Problem to solve
Your answer should be a faithful copy of the entire listing.

──────── Data provided

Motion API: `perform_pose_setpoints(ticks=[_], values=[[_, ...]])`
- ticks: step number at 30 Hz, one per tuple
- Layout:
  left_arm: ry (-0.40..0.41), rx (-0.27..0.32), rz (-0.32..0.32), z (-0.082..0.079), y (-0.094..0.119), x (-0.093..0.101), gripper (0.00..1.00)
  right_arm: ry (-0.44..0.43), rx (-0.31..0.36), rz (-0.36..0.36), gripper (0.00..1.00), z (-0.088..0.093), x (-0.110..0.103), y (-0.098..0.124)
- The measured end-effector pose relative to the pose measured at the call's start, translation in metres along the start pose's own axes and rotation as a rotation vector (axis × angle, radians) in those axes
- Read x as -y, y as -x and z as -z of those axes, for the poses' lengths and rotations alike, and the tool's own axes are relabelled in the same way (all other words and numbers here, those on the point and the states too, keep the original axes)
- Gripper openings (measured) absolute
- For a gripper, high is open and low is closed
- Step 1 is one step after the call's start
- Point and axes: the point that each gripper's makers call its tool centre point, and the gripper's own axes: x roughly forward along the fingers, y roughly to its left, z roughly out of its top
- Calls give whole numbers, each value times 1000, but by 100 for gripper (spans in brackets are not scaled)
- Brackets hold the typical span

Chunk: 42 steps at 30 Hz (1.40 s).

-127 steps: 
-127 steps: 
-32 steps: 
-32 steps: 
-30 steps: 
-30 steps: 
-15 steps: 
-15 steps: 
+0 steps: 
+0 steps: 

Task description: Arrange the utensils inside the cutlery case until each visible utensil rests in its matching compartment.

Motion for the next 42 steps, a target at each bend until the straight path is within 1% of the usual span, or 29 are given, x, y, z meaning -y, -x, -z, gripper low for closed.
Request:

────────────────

Solution below
Motion API: `perform_pose_setpoints(ticks=[_], values=[[_, ...]])`
- ticks: step number at 30 Hz, one per tuple
- Layout:
  left_arm: ry (-0.40..0.41), rx (-0.27..0.32), rz (-0.32..0.32), z (-0.082..0.079), y (-0.094..0.119), x (-0.093..0.101), gripper (0.00..1.00)
  right_arm: ry (-0.44..0.43), rx (-0.31..0.36), rz (-0.36..0.36), gripper (0.00..1.00), z (-0.088..0.093), x (-0.110..0.103), y (-0.098..0.124)
- The measured end-effector pose relative to the pose measured at the call's start, translation in metres along the start pose's own axes and rotation as a rotation vector (axis × angle, radians) in those axes
- Read x as -y, y as -x and z as -z of those axes, for the poses' lengths and rotations alike, and the tool's own axes are relabelled in the same way (all other words and numbers here, those on the point and the states too, keep the original axes)
- Gripper openings (measured) absolute
- For a gripper, high is open and low is closed
- Step 1 is one step after the call's start
- Point and axes: the point that each gripper's makers call its tool centre point, and the gripper's own axes: x roughly forward along the fingers, y roughly to its left, z roughly out of its top
- Calls give whole numbers, each value times 1000, but by 100 for gripper (spans in brackets are not scaled)
- Brackets hold the typical span

Chunk: 42 steps at 30 Hz (1.40 s).

-127 steps: 
-127 steps: 
-32 steps: 
-32 steps: 
-30 steps: 
-30 steps: 
-15 steps: 
-15 steps: 
+0 steps: 
+0 steps: 

Task description: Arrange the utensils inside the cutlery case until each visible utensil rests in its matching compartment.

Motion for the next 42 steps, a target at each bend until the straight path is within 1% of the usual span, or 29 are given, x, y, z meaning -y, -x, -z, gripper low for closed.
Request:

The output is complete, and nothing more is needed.